The previous four sections have now been expanded to 12 sections divided into several chapters with multiple contributors, including clinicians, patients, and healthcare professionals.
The book starts with a panel discussion setting the scene for the subsequent text and emphasising the challenges for the future.
The first five sections cover advances in basic research on HIV including molecular and cellular biology, immunology, vaccines, the blood brain barrier, and animal models and mechanisms of neurotoxicity including host factors and cellular factors.

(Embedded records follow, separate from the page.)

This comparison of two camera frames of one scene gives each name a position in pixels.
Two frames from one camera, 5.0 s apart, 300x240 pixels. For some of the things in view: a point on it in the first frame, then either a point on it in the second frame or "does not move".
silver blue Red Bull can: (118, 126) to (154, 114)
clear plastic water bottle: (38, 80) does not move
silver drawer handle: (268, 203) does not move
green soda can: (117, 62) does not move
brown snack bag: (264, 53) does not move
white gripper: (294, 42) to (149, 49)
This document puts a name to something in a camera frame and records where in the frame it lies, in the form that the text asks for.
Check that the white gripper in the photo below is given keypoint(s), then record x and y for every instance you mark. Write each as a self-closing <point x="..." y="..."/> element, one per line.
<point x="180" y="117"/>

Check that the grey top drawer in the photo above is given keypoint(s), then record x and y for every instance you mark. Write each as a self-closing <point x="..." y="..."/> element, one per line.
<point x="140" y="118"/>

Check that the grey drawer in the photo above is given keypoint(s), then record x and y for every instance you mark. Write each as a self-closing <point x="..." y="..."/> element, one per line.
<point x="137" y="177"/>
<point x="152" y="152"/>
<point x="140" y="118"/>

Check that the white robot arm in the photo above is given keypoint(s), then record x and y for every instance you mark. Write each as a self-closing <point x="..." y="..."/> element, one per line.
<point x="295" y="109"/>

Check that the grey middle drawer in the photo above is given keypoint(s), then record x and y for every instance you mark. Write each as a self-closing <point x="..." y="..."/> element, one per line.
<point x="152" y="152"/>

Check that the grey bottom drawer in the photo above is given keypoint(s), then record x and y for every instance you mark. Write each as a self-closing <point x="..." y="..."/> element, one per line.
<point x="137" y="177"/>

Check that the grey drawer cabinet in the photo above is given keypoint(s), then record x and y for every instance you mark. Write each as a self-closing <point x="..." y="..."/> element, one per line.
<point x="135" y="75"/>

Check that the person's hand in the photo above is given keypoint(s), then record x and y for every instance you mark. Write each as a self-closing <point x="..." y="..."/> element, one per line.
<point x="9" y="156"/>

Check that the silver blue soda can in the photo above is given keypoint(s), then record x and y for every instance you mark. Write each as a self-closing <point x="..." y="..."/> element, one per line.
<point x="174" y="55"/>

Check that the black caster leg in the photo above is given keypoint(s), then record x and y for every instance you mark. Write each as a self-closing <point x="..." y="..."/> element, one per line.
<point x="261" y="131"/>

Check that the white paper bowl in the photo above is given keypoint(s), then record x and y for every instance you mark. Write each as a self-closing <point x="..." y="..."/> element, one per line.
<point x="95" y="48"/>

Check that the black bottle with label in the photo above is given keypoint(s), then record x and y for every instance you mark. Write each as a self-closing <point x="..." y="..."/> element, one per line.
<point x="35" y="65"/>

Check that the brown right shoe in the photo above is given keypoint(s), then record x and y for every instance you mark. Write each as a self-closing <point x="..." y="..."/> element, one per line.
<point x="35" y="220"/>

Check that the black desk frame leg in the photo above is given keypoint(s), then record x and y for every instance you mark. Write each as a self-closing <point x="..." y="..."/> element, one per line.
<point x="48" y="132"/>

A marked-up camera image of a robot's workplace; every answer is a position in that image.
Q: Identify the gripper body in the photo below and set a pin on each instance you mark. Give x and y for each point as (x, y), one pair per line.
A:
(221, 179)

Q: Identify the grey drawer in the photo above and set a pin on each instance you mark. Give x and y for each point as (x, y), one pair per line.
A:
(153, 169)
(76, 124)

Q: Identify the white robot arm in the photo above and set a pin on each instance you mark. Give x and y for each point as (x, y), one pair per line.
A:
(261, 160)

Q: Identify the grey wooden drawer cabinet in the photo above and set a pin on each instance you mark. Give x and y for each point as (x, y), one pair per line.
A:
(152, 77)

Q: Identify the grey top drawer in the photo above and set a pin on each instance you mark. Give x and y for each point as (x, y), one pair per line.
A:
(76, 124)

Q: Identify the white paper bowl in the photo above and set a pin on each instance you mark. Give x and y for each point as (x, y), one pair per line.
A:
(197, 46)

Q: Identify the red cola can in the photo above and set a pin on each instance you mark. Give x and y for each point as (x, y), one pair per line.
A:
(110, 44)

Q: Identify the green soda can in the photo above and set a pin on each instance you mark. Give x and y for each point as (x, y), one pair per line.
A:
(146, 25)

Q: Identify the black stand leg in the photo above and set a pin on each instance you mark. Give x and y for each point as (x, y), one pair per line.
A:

Parallels are drawn with other neurodegenerative diseases. Section 6 is a poignant collection of patients’ accounts of living with neurological complications of AIDS. The next section deals comprehensively with the clinical aspects including dementia, more subtle cognitive disorders seen since the introduction of HAART, spinal cord disease, peripheral neuropathy, myopathy, neoplasms, opportunistic infection, and psychiatric disorders. A section on diagnostics follows including imaging and CSF markers. There is then an expanded paediatric section followed by discussion of antiretroviral and adjunctive drug treatment. The last section reviews the social and behavioural consequences of HIV infection including legal and ethical issues.
The book is very well illustrated throughout.
This outstanding book therefore provides an up to date comprehensive review of the basic science and the clinical aspects of the neurology of AIDS whilst emphasising future likely developments.
It is highly recommended for clinicians, research scientists, students, and other professionals involved in the care of these patients.